East Point is an abandoned settlement on the east of the atoll of Diego Garcia in the British Indian Ocean Territory. It was the largest civilian settlement in the archipelago, and served as the administrative capital until the depopulation of the territory.

The settlement contained a church, cemetery, school, sanatorium in addition to senior management housing. The settlement also contained a post office, which became the plantation warden's office.

History

The settlement was one of four founded during the French rule. Originally named Pointe le Est, it originally served as a coconut plantation.  

Diego Garcia was ceded to the United Kingdom after the Napoleonic wars as part of the Treaty of Paris (1814).

During World War II
In 1942, the British opened RAF Station Diego Garcia and established an advanced flying boat unit at the East Point Plantation, staffed and equipped by No 205 and No 240 Squadrons, then stationed on Ceylon.

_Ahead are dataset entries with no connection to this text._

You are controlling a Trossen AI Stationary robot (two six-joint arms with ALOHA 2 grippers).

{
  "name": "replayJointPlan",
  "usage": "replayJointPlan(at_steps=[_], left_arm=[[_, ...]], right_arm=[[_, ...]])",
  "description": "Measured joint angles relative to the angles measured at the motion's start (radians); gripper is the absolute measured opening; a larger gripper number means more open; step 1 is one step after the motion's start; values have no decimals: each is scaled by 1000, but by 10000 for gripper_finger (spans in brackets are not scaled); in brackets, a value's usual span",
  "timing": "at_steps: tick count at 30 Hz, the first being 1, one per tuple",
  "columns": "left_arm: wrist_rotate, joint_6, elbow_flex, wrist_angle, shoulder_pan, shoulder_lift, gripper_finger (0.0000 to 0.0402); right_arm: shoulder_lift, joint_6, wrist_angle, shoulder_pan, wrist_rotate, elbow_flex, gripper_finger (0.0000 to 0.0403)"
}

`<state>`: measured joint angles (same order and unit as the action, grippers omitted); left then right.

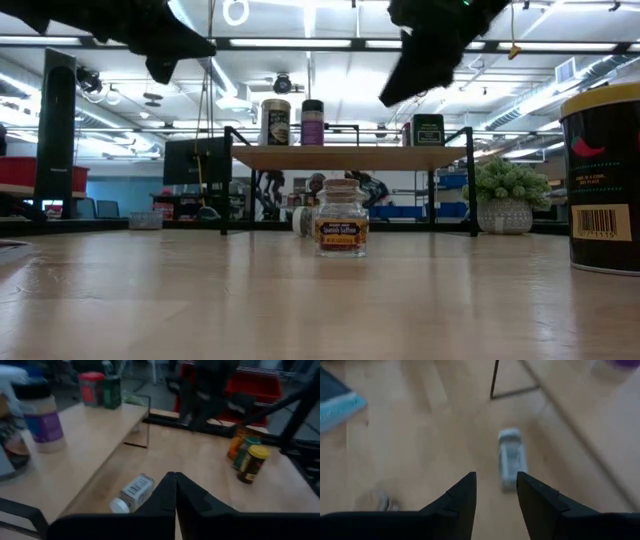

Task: Shelf spices
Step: Put the white seasoning bottle on the shelf

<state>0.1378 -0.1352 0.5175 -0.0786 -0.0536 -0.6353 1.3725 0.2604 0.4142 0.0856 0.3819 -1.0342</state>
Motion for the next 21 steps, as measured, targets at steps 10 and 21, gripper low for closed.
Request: replayJointPlan(at_steps=[10, 21], left_arm=[[186, 31, -244, 410, 285, 0, 1], [210, 49, -475, 774, 303, 0, 1]], right_arm=[[-10, 132, -153, 29, 14, 188, 119], [96, 137, -487, -5, -15, 267, 154]])
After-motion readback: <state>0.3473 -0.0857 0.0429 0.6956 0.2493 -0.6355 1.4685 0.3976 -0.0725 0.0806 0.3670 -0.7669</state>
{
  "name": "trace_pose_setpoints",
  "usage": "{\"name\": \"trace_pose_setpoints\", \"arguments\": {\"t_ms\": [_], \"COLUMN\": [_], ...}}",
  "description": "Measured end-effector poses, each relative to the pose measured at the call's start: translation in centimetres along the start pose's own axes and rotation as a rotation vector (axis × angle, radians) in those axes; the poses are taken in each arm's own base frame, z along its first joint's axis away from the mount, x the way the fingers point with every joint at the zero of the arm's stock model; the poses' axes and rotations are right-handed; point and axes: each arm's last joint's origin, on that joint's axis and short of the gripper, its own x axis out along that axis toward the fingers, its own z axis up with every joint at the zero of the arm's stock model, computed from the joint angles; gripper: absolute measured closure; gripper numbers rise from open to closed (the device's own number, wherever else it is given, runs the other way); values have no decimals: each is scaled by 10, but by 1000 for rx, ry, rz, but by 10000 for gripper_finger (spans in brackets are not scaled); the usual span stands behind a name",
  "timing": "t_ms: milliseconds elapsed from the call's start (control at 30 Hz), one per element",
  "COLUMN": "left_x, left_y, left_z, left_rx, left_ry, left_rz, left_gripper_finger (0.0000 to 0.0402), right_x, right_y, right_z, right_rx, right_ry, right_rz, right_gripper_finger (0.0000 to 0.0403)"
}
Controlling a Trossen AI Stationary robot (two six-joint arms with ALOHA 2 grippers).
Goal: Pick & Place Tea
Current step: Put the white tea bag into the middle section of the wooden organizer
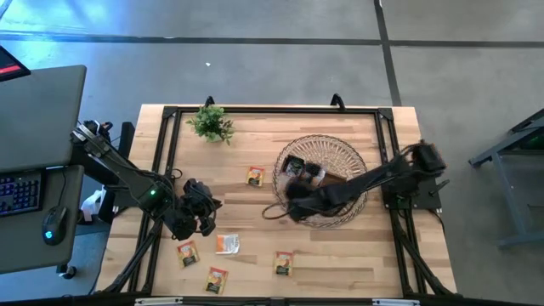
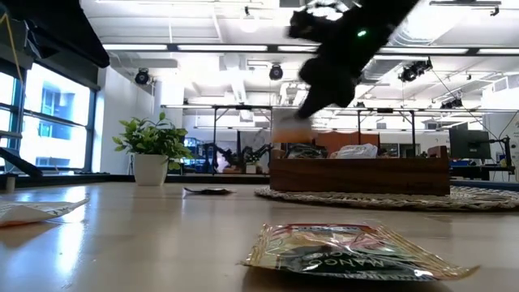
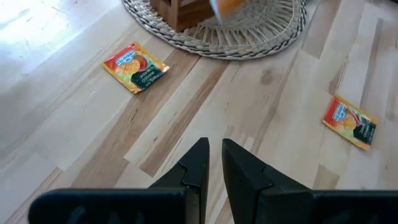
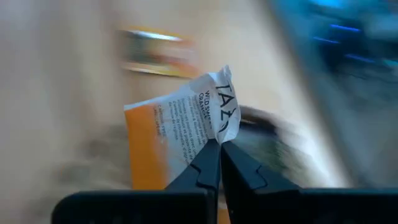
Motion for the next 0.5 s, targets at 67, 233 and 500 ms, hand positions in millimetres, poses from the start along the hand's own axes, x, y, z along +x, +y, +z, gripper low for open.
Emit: {"name": "trace_pose_setpoints", "arguments": {"t_ms": [67, 233, 500], "left_x": [0, 0, 0], "left_y": [0, 0, 1], "left_z": [0, 1, 1], "left_rx": [0, 1, 6], "left_ry": [-11, -22, -32], "left_rz": [6, 12, 20], "left_gripper_finger": [358, 358, 358], "right_x": [-13, -18, 6], "right_y": [-20, -43, -32], "right_z": [-8, -42, -81], "right_rx": [83, 211, 95], "right_ry": [0, 37, 25], "right_rz": [-128, -197, -186], "right_gripper_finger": [391, 399, 399]}}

Both Catalina and Sunderland aircraft were flown during the course of World War II in search of Japanese and German submarines and surface raiders. At Cannon Point, six naval guns were installed by a Royal Marines detachment. In February 1942, the mission was to protect the small Royal Navy base and Royal Air Force station located on the island from Japanese attack.  They were later occupied by Mauritian and Indian Coastal Artillery troops. Following the conclusion of hostilities, the station was closed on 30 April 1946.

After abandonment

Originally, the British Representative resided in East Point, however later moved to the US Base.

Today, the settlement lies in the eastern restricted zone of the island.